L’infection au COVID est aussi une maladie vasculaire
Andréas Bikfalvi, Directeur du Laboratoire Inserm U1029, LAMC, soumet un projet qui concerne l’étude de la régulation de ACE2, récepteur du coronavirus dans les vaisseaux sanguins et secondairement dans l’épithélium bronchique. « Pour cela, nous utiliserons notre système 3D artificiel que nous avions publié en 20191. Nous avons pu reconstituer dans notre système un vaisseau artificiel comportant une couche de cellules endothéliales interne et une couche de cellules musculaires lisses. Ce système est contractile, perfusable et activable. Il a par ailleurs un transcriptome correspondant plus fidèlement à la situation in vivo. » Il ajoute qu’il a été observé que les personnes ayant été traitées avec des inhibiteurs des ACE (Enzyme de Conversion à l’angiotensine) avaient un risque potentiel plus élevé de développer une forme grave de la maladie. Par ailleurs, il est avéré que l’infection au COVID est aussi une maladie vasculaire. Ce projet – qui associe Pierre Nassoy (Institut Optique), mais aussi le CHU de Bordeaux (Fabrice Bonnet, service de médecine interne et maladies infectieuses et Marie-Edith Lafon, service de Virologie) – a donc différents buts : élucider le rôle et le mécanisme d’action des inhibiteurs de ACE1 sur l’expression de ACE2, tester si les inhibiteurs de ACE favorisent l’infection par le Covid-19 et enfin, valider le modèle comme plateforme d’étude pour explorer l’effet des inhibiteurs de l’interaction entre le Covid-19 et ACE2.

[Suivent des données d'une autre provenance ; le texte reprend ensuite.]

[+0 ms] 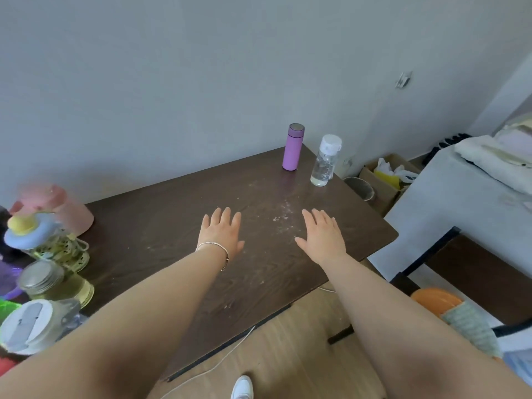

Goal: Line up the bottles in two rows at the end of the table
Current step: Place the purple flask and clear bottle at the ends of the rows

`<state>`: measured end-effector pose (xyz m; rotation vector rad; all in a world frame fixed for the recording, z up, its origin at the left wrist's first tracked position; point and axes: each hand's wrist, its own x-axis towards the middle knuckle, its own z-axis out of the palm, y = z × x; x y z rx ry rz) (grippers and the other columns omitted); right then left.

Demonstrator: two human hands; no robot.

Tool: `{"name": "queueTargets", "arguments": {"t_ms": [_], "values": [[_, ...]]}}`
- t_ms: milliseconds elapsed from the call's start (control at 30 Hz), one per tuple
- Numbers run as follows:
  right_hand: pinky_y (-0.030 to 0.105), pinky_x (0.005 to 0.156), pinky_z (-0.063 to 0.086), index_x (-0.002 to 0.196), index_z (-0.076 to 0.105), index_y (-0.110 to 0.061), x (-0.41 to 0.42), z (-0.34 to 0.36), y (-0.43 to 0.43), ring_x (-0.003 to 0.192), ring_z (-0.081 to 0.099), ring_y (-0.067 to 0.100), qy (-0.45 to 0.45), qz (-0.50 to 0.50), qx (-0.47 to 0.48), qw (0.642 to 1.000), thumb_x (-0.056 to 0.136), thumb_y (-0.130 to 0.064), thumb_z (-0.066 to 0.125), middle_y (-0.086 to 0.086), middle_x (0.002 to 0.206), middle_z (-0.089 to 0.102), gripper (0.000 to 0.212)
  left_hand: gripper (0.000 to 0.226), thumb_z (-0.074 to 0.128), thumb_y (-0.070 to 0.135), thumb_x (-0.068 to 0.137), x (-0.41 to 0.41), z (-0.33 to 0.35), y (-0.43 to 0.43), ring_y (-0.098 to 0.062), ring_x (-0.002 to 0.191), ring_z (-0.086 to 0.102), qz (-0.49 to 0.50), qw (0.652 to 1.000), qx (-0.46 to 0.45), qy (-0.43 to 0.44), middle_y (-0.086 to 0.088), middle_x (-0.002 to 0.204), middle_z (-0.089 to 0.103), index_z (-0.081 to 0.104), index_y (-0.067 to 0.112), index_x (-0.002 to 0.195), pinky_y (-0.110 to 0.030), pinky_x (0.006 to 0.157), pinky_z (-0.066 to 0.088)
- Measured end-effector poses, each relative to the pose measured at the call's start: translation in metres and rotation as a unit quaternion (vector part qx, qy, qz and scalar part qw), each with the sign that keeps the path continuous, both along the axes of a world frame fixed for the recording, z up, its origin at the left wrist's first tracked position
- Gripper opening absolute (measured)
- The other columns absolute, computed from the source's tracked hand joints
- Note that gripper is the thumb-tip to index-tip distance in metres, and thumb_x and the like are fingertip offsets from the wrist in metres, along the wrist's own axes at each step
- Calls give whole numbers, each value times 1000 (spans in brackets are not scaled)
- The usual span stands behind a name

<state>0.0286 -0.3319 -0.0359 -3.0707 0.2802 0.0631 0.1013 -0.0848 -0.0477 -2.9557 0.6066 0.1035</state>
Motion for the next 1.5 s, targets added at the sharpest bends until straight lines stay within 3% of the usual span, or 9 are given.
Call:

Spécialiste à la fois du cancer et de l’angiogenèse, le laboratoire d’Andréas Bikfalvi possède une double compétence : vasculaire et cancer, ce qui lui permet de participer aux recherches sur le Covid-19.
Un virus qui développe 2 sites de clivage
Depuis de nombreuses années, Majid Khatib, Directeur de recherche INSERM dans l’Unité U1029, étudie plus spécifiquement les mécanismes de maturation des protéines dans le cancer et l’inflammation par des enzymes protéolytiques.
Majid Khatib explique qu’il a récemment été démontré qu’une glycoprotéine du Covid-19 présente des sites d’un clivage protéolytique par les convertases, et notamment la convertase furine. « Le clivage des glycoproteines par les convertases est un processus utilisé par de nombreux virus pour infecter les cellules cibles (Ebola, HIV, etc...). Notre équipe travaille sur ces enzymes depuis des années afin d’identifier leur rôle dans l’inflammation, le cancer mais aussi l’infection virale. Grâce à des outils bio-informatiques (Virtual ligand screening) et en se basant sur la structure de la furine, nous avons identifié 1000 petites molécules susceptibles de bloquer l’activité de la furine », précise-t-il.
Par la suite, son équipe a testé d’autres molécules identifiées par la stratégie de repositionnement de médicaments, « Nous en avons identifié une centaine, seules 38 ont pu être trouvées et achetées, une dizaine a été testée in vitro et 3 bloquent l’activité de la furine (brevets déposés). Nous avons donc des molécules à tester sur le clivage de la glycoprotéine du Covid-19 et par conséquent l’infection. »
Afin que ces recherches puissent aider dans la lutte contre le Covid-19, 50 molécules ont été envoyées dans un laboratoire à Marseille (Etienne Decroly), en attendant que le reste des autres molécules soient testées sur le site bordelais.